> [About this exercise]: Using the records below, filter out every line that lacks "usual" and copy the rest.

> [Stored data]:
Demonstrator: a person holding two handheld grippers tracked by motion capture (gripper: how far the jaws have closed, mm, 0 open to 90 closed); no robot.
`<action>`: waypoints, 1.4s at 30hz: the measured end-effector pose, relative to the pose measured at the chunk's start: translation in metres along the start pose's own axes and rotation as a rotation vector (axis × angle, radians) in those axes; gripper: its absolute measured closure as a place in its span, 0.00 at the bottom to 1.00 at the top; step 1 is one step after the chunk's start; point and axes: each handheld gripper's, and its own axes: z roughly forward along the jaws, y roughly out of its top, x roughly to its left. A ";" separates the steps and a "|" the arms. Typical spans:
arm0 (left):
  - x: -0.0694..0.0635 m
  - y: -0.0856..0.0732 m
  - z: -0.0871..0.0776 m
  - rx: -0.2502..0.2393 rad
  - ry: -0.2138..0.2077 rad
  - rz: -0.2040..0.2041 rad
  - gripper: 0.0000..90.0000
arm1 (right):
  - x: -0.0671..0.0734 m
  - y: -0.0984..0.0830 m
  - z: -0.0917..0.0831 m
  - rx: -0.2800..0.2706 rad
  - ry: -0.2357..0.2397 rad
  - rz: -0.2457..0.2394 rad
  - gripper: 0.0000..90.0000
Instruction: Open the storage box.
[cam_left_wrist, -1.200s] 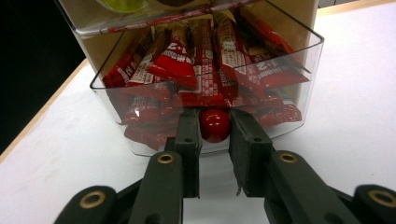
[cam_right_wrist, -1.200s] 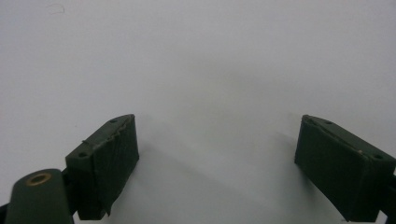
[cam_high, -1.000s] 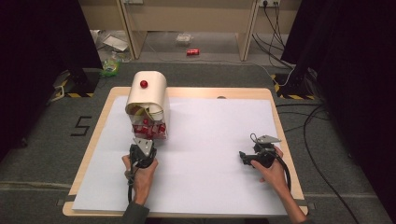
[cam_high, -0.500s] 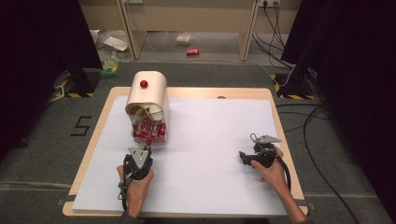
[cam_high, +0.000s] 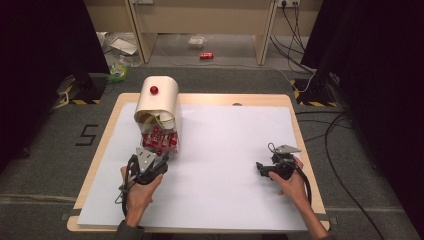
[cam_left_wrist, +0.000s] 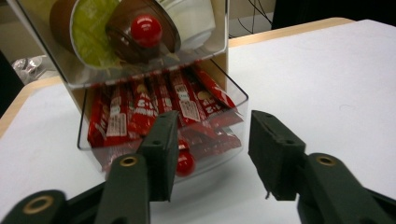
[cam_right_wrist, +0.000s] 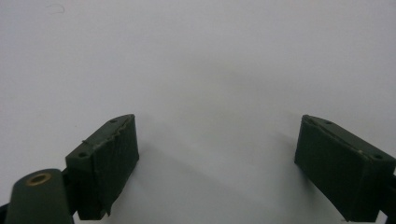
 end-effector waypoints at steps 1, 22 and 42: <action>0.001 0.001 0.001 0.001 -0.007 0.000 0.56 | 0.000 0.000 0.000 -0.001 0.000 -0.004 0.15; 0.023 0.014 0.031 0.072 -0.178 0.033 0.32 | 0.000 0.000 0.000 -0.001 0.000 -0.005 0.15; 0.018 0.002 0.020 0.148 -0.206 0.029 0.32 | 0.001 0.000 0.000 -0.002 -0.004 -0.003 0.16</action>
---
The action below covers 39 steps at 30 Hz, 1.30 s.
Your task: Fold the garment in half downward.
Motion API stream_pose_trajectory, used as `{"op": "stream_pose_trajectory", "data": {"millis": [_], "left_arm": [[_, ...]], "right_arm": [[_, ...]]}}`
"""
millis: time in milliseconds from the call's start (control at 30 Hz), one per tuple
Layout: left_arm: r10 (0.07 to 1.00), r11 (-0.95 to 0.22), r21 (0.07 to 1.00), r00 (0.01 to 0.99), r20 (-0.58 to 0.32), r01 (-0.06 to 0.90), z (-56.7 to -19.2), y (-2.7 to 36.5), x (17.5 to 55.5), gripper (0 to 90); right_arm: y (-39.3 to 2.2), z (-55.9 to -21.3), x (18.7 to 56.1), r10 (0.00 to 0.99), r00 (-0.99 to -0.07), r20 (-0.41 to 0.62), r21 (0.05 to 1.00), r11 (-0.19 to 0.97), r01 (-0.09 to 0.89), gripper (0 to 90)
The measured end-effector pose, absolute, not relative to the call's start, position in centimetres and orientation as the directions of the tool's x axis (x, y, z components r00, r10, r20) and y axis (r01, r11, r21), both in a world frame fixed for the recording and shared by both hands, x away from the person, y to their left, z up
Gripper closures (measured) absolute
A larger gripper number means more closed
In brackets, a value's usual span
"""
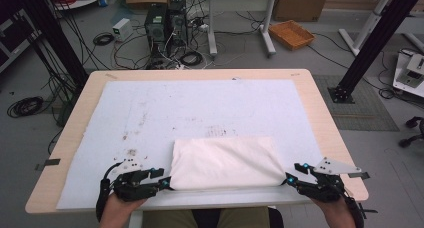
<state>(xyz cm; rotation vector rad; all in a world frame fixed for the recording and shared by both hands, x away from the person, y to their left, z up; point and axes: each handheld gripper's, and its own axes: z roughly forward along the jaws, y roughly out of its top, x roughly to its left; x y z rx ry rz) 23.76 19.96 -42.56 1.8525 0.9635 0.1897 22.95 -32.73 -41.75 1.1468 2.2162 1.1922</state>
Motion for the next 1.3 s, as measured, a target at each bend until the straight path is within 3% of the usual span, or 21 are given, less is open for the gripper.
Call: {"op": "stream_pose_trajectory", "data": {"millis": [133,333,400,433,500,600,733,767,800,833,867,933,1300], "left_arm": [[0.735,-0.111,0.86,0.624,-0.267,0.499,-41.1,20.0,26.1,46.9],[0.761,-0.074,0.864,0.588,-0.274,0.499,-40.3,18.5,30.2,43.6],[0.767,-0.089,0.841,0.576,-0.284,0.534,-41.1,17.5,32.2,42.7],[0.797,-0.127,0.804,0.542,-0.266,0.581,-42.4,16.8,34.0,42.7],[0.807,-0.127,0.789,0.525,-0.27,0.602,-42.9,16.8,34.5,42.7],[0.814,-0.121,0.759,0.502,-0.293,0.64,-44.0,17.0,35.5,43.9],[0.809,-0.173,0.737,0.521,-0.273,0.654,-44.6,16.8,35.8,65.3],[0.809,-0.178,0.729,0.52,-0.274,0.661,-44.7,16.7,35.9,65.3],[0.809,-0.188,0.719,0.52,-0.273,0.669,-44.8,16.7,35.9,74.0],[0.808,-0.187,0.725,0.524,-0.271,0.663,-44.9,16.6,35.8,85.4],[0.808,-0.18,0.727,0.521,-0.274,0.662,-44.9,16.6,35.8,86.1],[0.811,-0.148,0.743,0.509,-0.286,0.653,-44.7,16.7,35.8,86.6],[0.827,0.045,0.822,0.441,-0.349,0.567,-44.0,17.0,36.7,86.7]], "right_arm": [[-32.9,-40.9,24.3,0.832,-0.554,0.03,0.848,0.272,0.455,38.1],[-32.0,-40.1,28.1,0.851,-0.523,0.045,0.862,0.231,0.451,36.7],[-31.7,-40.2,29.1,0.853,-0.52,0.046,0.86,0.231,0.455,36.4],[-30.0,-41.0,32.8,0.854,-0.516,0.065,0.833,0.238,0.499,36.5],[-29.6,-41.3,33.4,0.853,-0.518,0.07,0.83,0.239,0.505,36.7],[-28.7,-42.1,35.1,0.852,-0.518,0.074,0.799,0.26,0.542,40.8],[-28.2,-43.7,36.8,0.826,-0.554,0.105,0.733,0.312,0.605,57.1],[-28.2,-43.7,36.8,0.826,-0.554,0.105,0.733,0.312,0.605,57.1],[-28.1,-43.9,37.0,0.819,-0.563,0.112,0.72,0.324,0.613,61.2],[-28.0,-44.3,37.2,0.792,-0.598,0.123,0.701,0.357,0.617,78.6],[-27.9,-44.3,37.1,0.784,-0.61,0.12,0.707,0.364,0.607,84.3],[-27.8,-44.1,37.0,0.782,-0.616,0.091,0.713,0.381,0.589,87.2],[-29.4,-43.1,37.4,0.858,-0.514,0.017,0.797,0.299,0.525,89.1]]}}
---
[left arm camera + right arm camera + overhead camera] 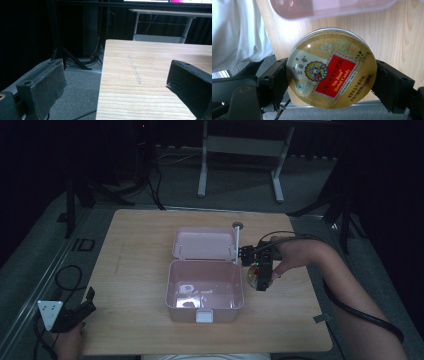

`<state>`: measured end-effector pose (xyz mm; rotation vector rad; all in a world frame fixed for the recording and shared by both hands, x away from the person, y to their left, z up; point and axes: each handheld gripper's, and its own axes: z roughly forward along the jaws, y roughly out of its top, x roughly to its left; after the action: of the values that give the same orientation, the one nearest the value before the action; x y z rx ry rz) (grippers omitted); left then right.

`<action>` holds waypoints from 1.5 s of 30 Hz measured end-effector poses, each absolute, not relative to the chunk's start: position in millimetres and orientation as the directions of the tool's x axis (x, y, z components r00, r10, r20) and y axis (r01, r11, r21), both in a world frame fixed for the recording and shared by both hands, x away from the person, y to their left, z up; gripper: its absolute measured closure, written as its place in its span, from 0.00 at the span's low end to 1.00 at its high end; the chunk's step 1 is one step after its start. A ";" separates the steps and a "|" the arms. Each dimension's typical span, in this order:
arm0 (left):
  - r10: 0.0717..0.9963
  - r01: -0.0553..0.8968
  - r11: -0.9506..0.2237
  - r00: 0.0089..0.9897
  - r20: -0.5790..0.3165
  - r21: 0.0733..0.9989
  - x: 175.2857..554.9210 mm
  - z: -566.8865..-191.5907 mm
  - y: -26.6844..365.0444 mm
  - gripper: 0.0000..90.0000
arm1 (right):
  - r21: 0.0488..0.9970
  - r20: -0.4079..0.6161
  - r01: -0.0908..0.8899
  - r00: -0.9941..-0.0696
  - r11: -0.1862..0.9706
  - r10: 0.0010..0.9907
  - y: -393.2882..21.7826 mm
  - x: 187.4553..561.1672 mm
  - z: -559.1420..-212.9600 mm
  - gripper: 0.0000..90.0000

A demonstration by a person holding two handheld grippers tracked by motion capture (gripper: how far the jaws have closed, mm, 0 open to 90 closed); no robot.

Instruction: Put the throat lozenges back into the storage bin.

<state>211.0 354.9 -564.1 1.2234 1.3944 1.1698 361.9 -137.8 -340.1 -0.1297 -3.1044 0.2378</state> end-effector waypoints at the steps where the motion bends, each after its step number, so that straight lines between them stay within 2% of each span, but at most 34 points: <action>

> [Exercise answer]:
In brackets, a value's usual span
Motion for the next 1.3 s, as measured, a target at each bend until the straight path is within 3% of the usual span, or 21 are given, less is open for the gripper.

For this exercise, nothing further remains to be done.